* ACTIVITY: For this exercise, write out only the lines of the entries below from the one with "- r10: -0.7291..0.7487" up to and including the one with "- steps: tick", exactly as they are. Pictures stay out.

[Records drawn from a dataset]
......

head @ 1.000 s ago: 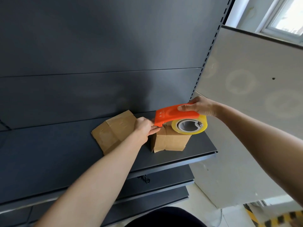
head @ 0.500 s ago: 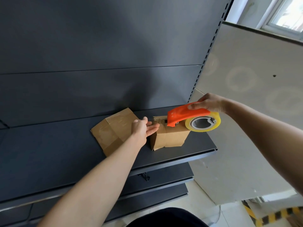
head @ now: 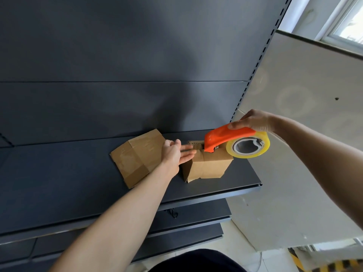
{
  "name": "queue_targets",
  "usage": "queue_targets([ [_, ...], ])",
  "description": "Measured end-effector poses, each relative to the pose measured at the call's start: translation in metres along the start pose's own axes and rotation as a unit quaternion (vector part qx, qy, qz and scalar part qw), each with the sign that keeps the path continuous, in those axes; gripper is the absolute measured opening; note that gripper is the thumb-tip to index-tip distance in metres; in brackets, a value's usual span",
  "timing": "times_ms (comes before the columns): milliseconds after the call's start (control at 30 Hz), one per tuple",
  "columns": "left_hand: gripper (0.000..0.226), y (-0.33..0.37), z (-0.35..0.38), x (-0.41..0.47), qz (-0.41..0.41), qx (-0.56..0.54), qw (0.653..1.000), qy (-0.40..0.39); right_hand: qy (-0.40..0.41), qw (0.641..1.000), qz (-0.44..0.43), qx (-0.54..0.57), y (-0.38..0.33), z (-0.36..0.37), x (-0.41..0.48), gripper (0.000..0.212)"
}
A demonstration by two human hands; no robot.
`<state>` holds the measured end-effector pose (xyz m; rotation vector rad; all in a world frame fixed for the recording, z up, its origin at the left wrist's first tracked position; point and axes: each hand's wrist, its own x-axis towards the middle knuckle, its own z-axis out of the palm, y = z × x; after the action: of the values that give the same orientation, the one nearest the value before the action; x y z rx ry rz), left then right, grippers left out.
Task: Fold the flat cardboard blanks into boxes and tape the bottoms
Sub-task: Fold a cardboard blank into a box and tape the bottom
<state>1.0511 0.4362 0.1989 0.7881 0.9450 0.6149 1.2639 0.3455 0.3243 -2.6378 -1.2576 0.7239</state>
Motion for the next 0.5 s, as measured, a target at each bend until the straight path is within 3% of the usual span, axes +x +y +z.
queue_targets([
  [133, 0.005, 0.003, 0.002, -0.001, 0.022, 0.004, 1.0, -0.006, 0.003, 1.0, 0.001, 0.004, 0.002, -0.003, -0.002, 0.061],
  [500, 0.013, 0.011, 0.012, -0.003, 0.084, 0.05, 0.993, -0.07, 0.019, 0.998, 0.0, 0.065, 0.012, -0.022, -0.01, 0.052],
])
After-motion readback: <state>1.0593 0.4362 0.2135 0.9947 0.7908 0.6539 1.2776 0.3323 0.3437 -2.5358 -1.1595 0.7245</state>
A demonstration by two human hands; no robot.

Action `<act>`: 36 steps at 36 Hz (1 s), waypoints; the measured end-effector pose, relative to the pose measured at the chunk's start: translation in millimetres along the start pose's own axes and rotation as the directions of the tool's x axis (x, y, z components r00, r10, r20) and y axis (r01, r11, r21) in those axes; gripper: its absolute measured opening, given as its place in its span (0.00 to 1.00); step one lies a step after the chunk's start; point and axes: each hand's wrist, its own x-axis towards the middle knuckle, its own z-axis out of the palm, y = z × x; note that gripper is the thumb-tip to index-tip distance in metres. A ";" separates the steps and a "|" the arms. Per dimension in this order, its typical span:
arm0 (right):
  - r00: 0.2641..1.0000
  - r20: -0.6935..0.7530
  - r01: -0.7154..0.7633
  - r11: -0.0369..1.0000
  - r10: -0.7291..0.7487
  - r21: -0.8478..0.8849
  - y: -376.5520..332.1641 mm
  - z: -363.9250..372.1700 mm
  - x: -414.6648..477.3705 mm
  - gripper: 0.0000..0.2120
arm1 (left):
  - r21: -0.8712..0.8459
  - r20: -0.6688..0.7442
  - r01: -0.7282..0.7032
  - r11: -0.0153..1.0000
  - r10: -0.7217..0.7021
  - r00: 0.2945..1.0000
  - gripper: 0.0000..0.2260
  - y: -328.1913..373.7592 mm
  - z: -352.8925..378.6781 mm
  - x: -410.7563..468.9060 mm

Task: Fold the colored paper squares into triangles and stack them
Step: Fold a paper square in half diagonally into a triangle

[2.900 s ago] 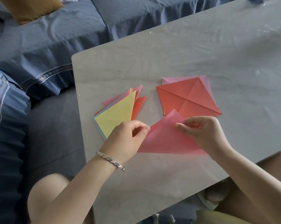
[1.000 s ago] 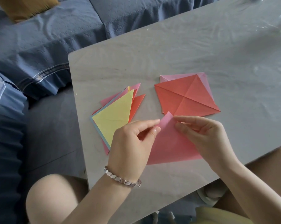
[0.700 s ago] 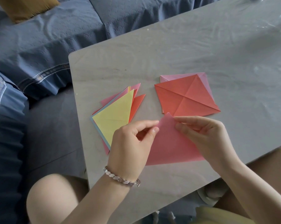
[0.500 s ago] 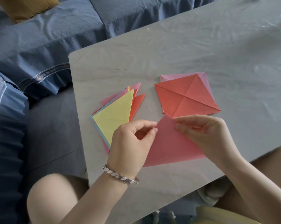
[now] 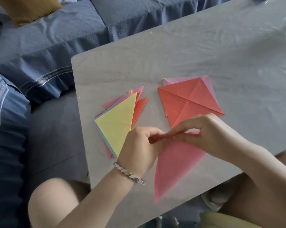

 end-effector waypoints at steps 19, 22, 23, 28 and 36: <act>0.971 0.238 0.097 0.858 0.031 -0.505 54.3 92.5 -26.0 0.27 | 0.138 -0.529 0.333 0.933 -0.215 0.821 0.04 -80.9 1.3 35.5; 0.979 0.187 0.038 0.827 0.082 -0.561 55.5 94.6 -21.7 0.35 | 0.127 -0.542 0.331 0.935 -0.215 0.813 0.04 -85.0 2.0 34.8; 0.983 0.162 0.019 0.819 0.090 -0.573 56.1 94.8 -19.0 0.35 | 0.126 -0.543 0.330 0.936 -0.214 0.812 0.04 -86.0 2.3 35.1; 0.992 0.056 -0.055 0.776 0.116 -0.629 59.0 88.5 8.2 0.24 | 0.112 -0.529 0.342 0.933 -0.235 0.816 0.04 -90.0 1.8 36.4; 0.978 0.056 -0.128 0.785 0.203 -0.606 74.4 79.2 53.6 0.22 | 0.099 -0.525 0.343 0.934 -0.243 0.815 0.04 -92.2 0.1 37.2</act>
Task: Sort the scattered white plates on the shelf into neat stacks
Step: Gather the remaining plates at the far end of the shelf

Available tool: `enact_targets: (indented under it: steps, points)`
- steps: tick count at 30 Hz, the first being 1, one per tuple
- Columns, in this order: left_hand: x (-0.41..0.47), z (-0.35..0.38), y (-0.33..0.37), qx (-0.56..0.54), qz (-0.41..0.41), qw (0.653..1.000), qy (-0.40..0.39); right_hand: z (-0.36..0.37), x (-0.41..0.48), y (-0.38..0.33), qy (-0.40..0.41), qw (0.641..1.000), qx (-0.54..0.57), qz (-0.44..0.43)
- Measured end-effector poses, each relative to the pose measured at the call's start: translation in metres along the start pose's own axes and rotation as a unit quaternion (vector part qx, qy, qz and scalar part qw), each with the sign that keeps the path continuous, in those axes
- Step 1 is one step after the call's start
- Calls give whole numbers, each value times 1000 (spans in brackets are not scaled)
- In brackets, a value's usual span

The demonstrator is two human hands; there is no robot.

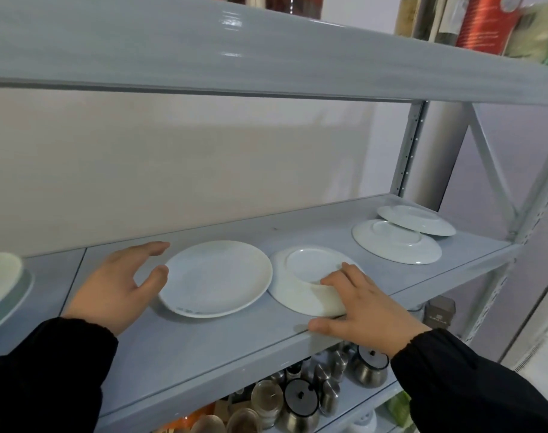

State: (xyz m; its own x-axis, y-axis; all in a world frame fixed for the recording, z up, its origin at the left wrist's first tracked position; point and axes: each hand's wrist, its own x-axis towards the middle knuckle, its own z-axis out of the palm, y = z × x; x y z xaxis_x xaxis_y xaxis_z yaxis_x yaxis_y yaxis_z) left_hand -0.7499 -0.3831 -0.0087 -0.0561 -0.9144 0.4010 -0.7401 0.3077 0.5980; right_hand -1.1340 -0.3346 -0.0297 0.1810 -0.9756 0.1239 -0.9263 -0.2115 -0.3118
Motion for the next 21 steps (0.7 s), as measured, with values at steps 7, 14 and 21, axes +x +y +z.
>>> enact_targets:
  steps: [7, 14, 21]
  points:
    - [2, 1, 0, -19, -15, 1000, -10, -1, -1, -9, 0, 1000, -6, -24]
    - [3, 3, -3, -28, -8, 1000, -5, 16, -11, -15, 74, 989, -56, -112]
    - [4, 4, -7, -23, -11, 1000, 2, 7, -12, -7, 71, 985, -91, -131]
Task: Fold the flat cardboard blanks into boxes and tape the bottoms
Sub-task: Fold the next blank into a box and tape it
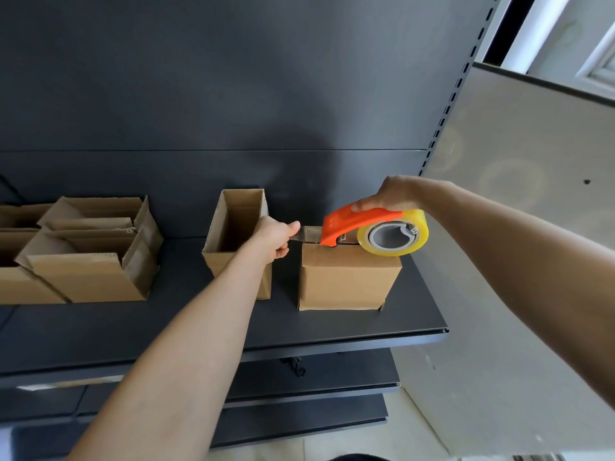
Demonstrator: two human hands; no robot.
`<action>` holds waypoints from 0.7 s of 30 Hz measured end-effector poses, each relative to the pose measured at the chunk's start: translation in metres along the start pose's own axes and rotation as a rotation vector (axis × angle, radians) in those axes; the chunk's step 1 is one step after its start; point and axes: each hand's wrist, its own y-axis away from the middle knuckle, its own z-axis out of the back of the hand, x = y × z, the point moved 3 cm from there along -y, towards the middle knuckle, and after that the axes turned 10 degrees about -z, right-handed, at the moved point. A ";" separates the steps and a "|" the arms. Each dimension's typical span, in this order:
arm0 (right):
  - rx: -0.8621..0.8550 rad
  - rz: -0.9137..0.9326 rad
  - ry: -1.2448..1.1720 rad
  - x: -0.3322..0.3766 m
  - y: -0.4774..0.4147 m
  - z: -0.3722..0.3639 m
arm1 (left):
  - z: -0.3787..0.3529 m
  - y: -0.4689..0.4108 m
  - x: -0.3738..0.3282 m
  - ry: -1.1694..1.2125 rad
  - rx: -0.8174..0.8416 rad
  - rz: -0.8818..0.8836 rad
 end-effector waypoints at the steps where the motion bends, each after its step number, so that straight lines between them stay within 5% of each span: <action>1: -0.002 -0.001 0.003 0.001 0.000 0.000 | -0.002 0.000 0.000 0.003 -0.003 0.008; 21: -0.001 0.042 -0.049 0.022 -0.001 -0.001 | -0.011 0.002 0.026 0.239 -0.093 0.097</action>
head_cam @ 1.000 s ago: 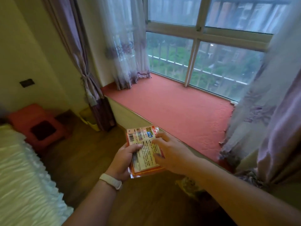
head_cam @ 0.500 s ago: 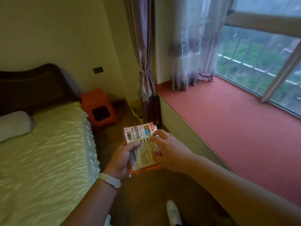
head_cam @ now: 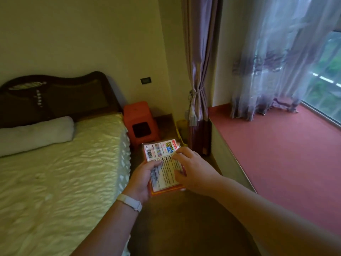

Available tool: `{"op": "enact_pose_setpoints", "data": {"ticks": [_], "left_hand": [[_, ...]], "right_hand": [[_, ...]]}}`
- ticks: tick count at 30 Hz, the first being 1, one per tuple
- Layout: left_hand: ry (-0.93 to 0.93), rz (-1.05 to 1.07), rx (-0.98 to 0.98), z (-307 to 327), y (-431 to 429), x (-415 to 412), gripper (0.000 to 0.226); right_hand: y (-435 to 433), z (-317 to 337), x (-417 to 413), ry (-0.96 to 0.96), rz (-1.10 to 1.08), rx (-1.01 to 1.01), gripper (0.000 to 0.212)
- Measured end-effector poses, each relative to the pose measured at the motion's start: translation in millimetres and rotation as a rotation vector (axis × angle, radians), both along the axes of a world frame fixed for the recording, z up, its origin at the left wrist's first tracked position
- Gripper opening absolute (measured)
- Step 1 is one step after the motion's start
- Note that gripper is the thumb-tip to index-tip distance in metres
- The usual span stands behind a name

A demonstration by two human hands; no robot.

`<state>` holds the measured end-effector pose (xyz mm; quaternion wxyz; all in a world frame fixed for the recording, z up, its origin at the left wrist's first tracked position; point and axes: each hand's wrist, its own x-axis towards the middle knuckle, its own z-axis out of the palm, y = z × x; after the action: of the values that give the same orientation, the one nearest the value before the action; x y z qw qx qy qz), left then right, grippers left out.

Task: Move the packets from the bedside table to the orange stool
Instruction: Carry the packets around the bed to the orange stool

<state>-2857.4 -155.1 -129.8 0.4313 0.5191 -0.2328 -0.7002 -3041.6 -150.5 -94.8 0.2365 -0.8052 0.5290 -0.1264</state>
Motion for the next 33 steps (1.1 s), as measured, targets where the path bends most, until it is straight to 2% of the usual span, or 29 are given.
{"op": "enact_pose_setpoints", "data": {"ticks": [11,23,33], "left_hand": [[-0.038,0.092,-0.017,-12.5,-75.9,33.9,0.033],[0.019,0.121,0.006,-40.9,-237.2,108.7,0.03],[-0.045,0.133,0.002,-30.4,-346.7,181.1,0.031]], "right_hand": [[-92.0,-12.3,35.1,0.0,0.092,-0.001,0.053],[-258.9,-30.9,113.3,0.061,0.115,0.051,0.054],[-368.7,-31.2,183.3,0.028,0.15,0.029,0.056]]}}
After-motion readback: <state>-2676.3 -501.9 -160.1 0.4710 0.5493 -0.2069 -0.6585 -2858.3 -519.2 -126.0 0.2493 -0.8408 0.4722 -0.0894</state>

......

* SOLUTION FOR THIS TASK:
  - r10: -0.7291..0.7487
  - r21: -0.8478..0.8849
  - y: -376.5520..332.1641 mm
  - z: -363.9250..372.1700 mm
  - x: -414.6648..477.3705 mm
  - gripper: 0.0000..0.2120
arm1 (left):
  - r21: -0.8712..0.8459
  - r20: -0.6688..0.7442
  - r01: -0.7282..0.7032
  - r11: -0.0153..1.0000
  - r10: -0.7217..0.7021
  - r00: 0.2945..1.0000
  - gripper: 0.0000..0.2260
  - y: -328.1913..373.7592 mm
  - z: -352.8925..378.6781 mm
  - x: -410.7563..468.9060 mm

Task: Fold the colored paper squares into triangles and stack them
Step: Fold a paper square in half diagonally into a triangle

[2.900 s ago] 
[1.000 s ago] 
[0.700 s ago] 
[0.500 s ago] 
[now] 

 end-effector waypoints at steps 19, 22, 23, 28 and 36: <act>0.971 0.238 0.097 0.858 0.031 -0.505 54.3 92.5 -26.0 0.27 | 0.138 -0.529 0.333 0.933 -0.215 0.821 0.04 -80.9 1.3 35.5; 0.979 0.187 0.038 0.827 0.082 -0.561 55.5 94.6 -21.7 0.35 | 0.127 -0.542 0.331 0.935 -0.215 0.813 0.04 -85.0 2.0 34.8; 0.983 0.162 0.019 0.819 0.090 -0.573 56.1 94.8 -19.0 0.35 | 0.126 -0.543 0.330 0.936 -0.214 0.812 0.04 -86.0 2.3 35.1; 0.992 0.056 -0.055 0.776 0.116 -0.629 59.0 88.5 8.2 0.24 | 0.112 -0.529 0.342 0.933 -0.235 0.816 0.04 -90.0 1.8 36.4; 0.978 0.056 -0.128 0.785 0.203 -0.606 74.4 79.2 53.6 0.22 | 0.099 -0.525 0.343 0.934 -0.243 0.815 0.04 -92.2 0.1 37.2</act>
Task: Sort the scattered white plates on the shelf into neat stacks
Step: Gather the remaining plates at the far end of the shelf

Available tool: `enact_targets: (indented under it: steps, points)`
- steps: tick count at 30 Hz, the first being 1, one per tuple

This completes the required output.